Inter-Office Memorandum
To Atkinson, Kessler Date May 3, 1985
From Dick Sweet  Location PARC
Subject Symbolic information Organization CSL
This memo is a start on specifying what symbolic information should be contained in the object files that are created by the compiler resulting from the Mimosa project.
Information in current object files
Before trying to design any new structures, we should understand what is in the current Cedar (or Mesa) object files, and the uses to which this information is used.
Variables and Types
For every variable instance declared in a Cedar program, there is a corresponding entry in the compile-time symbol table called a semantic entry. This entry contains the name of the variable (by reference to a separate hash table), location and size, and its type.
Every variable is linked together with all others declared at the same place by means of lists called contexts. An example of a context is "all the fields of the record R" or "all the local variables of the procedure P." At compile time, there is an ordered list of visible contexts, a context stack, that changes whenever the scope rules of the language dictate a change. For example, after a ".", if the left hand operator is of a record type, the context of field names of that record becomes visible.
Named constants are treated in the same way as variables, except that instead of a location and size, the semantic entry contains the value.

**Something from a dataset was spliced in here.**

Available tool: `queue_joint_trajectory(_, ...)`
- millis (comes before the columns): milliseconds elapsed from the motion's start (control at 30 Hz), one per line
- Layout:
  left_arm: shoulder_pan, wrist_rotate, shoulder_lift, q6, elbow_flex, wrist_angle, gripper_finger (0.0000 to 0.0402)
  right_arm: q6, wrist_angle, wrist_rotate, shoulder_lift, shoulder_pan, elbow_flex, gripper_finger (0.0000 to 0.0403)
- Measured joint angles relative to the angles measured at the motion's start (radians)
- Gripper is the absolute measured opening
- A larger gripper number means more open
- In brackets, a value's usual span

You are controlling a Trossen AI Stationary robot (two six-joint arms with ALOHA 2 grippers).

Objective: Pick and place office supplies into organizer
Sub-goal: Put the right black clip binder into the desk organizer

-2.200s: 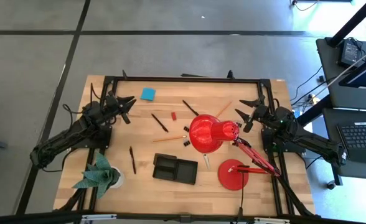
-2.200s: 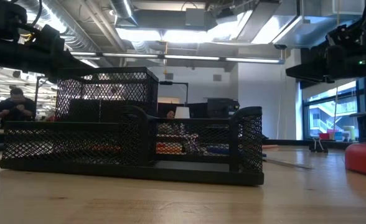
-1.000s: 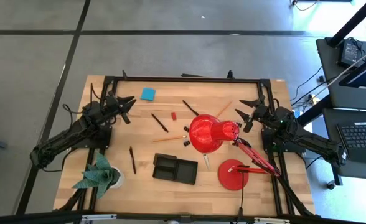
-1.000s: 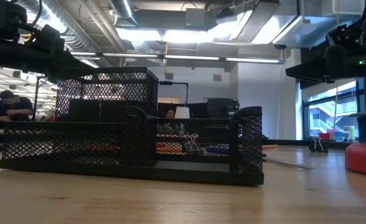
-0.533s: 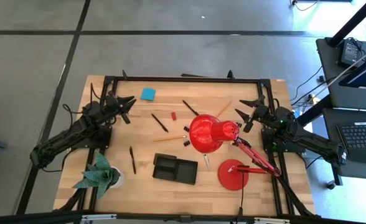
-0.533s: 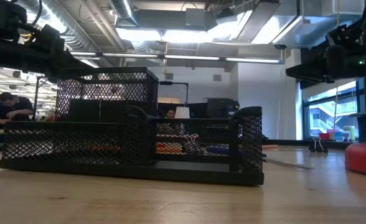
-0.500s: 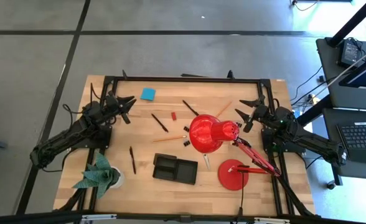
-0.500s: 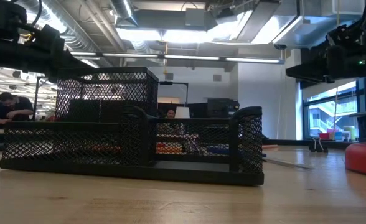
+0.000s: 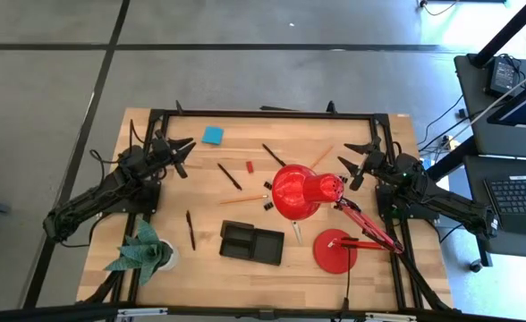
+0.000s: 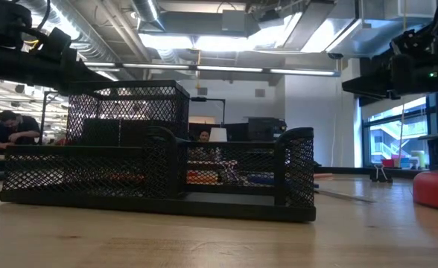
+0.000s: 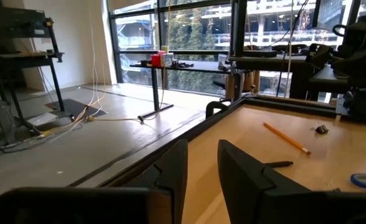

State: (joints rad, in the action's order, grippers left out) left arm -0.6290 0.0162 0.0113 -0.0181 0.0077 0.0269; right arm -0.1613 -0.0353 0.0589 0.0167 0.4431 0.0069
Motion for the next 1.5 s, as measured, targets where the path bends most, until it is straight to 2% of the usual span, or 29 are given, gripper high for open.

Types can be either named or constructed from existing types. The current compiler preloads the symbol table with the names and constructed types of the predefined types. The only basic, non-constructed types are a numeric type, which is named INTEGER in the predefined context, and a character type, named CHARACTER or CHAR in the predefined context. There is also another basic type used for ANY. The symbol table data structures have means of constructing all of the constructed types defined in the language, including record types, enumerations, subranges, arrays, etc.
Copied Symbols
Very few Mesa programs are completely self contained; most reference symbols from other modules via the DIRECTORY clause of the language. The compiler tends to copy definition structures from the included modules into the symbol table of the current program. For reasons having to do largely with conserving space and time (I think), it doesn't copy the structures fully: when it copies a record, it copies only those fields into the field context which are actually referenced in the current program. Likewise for constants of an enumerated type. I'm not sure about the Cedar Abstract Machine, but the Mesa debugger contains large amounts of hair for dealing with incomplete contexts so that one can debug as fully as possible in the absense of all of the necessary symbols files. It seems to me that with the larger VM now available, not copying symbols would be a wise decision.

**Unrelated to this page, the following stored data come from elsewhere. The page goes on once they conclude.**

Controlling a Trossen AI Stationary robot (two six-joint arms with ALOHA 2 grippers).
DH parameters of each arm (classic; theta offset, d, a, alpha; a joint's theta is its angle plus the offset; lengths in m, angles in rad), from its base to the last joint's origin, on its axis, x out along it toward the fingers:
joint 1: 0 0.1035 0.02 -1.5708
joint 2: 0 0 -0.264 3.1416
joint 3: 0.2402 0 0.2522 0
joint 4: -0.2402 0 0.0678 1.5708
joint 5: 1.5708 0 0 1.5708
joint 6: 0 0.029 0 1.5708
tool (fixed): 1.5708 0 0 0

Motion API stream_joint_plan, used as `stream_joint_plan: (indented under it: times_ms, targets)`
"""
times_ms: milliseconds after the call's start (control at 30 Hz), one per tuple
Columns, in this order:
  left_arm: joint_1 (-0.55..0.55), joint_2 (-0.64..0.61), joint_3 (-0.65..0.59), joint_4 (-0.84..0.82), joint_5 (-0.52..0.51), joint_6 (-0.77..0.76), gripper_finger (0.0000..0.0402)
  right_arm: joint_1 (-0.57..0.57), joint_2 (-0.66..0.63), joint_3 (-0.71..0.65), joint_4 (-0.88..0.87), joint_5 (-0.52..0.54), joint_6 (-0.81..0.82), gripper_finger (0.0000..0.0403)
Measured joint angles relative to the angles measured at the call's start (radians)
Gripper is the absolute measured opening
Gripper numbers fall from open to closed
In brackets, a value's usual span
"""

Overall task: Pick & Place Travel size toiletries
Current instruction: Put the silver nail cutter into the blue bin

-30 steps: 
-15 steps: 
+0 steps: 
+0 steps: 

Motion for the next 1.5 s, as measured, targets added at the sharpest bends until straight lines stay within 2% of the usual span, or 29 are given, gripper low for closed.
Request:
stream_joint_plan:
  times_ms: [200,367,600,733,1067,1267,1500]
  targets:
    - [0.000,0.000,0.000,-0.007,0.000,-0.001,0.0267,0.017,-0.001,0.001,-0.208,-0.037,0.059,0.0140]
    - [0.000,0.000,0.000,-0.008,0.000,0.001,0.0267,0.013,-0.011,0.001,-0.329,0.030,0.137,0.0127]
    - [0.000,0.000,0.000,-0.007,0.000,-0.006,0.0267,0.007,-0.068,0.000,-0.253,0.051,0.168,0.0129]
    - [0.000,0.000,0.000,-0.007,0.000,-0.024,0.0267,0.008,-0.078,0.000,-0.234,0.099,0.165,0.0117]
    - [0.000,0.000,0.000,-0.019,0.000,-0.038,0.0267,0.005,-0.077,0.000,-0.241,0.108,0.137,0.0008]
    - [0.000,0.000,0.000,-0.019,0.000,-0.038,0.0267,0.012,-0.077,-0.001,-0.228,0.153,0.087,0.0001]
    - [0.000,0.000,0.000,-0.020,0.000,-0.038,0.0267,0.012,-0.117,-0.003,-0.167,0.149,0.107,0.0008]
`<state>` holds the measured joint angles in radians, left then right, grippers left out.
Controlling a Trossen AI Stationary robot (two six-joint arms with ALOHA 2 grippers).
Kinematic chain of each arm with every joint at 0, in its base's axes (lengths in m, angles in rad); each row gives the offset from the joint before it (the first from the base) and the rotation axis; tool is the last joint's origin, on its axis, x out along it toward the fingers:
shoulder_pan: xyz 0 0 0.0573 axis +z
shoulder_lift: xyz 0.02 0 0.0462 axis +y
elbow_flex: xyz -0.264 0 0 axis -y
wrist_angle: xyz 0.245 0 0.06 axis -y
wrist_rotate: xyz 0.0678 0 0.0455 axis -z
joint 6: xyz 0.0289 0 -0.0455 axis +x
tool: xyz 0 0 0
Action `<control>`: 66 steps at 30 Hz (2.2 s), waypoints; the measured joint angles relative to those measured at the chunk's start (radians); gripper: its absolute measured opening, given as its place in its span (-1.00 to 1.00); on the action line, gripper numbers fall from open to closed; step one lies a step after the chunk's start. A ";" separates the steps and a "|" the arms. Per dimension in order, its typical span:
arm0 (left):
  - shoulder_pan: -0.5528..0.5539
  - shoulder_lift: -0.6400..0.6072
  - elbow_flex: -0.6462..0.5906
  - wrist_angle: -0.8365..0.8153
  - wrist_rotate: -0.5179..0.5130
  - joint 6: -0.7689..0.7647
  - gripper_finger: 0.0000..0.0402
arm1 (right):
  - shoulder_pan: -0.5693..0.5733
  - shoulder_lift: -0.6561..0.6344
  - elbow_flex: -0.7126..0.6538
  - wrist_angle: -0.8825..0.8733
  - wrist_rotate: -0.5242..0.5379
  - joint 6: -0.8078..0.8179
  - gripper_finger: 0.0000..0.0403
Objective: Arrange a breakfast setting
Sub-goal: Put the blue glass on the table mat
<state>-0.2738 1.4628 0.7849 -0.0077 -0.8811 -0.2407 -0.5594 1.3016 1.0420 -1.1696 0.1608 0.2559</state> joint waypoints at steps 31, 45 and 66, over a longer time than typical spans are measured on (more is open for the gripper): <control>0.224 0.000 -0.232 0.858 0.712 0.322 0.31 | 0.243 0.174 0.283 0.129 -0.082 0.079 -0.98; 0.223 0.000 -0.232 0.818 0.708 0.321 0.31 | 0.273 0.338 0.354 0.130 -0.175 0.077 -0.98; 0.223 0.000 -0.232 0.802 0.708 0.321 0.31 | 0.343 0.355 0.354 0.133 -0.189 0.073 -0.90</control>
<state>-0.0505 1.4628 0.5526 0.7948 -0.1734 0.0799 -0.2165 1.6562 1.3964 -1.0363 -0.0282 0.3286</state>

Statement Mapping Information
In order to set breakpoints by pointing at the program source, there is a mapping from source character position to object byte called the fine grain table. In current Cedar object files, the table contains the character position of the first source character of each statement, and the byte offset of the first byte of code corresponding to that statement. Certain program transformations, such as cross jumping, can remove entire statements from the code, and the corresponding table entries are eliminated as well.

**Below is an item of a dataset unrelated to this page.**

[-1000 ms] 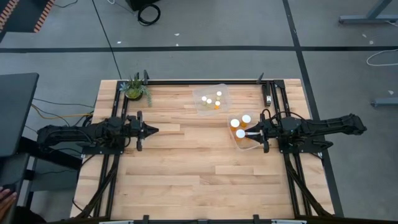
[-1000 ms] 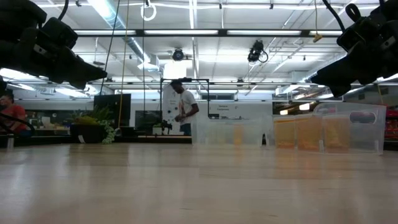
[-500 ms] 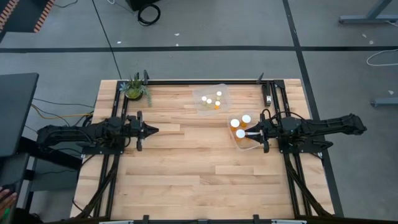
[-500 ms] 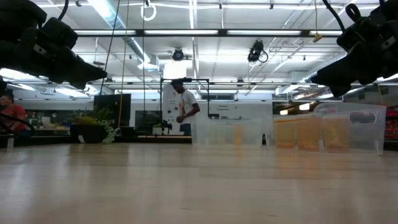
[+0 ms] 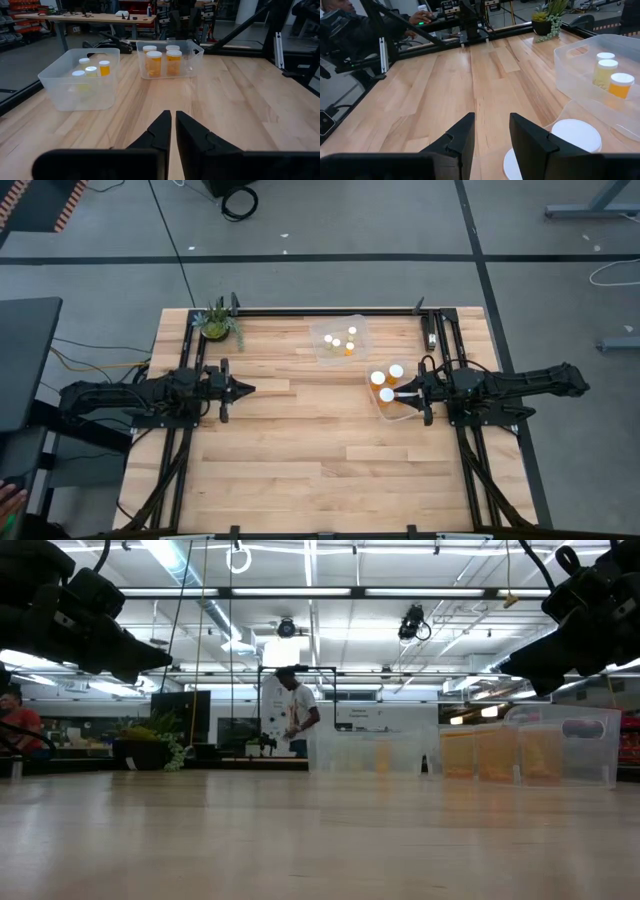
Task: Pick and place medicine bottles into bin by pill shape (circle, oval)
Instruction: Return to Home Position
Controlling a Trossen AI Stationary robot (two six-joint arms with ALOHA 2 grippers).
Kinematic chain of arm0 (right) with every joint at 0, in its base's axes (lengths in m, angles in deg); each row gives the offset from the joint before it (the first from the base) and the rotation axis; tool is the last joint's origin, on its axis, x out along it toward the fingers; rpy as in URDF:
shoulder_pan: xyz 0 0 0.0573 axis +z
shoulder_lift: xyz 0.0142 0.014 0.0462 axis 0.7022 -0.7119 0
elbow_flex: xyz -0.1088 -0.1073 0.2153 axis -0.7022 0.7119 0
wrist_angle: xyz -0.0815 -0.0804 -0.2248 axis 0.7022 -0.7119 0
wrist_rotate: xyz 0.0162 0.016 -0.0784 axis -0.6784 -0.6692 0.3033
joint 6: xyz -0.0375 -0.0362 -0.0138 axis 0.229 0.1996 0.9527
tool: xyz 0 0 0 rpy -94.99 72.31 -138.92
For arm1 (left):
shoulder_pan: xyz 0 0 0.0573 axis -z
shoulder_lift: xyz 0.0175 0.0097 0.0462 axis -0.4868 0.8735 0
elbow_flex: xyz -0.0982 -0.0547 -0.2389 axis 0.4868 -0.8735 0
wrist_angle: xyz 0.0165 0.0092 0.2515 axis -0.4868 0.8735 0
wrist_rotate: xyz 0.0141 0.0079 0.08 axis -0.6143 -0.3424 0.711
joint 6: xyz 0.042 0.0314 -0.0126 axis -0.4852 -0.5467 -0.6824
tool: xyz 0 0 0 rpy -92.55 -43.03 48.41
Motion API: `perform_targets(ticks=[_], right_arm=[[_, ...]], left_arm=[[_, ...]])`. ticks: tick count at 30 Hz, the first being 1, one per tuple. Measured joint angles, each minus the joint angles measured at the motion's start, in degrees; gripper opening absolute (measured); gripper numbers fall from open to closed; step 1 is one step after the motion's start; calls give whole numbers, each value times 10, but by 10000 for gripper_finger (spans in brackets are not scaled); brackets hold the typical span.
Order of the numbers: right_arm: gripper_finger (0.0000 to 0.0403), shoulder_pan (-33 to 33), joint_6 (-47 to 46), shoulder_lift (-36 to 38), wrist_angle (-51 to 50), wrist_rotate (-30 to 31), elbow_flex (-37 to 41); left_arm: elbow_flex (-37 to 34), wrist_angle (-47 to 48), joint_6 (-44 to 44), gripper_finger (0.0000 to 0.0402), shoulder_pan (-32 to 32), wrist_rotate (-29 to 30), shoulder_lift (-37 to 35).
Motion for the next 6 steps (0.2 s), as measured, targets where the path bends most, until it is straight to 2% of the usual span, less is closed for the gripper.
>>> perform_targets(ticks=[6], right_arm=[[129, 0, 0, 0, 0, 0, 0]], left_arm=[[0, 0, 0, 26, 0, 0, 0]])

The fine grain table is used by the debugger in both directions: to set breakpoints, and to determine source location when walking the activation stack. There are a few rough edges associated with the current implementation that I will discuss after laying a little more ground work for the discussion.
In the following example, fine grain table entries are show by the symbol õ. Note that they are at the beginning of executable bodies declarations (programs and procedures) and at the beginning of executable statements, counting declarations with executable initialization (but not manafest constants).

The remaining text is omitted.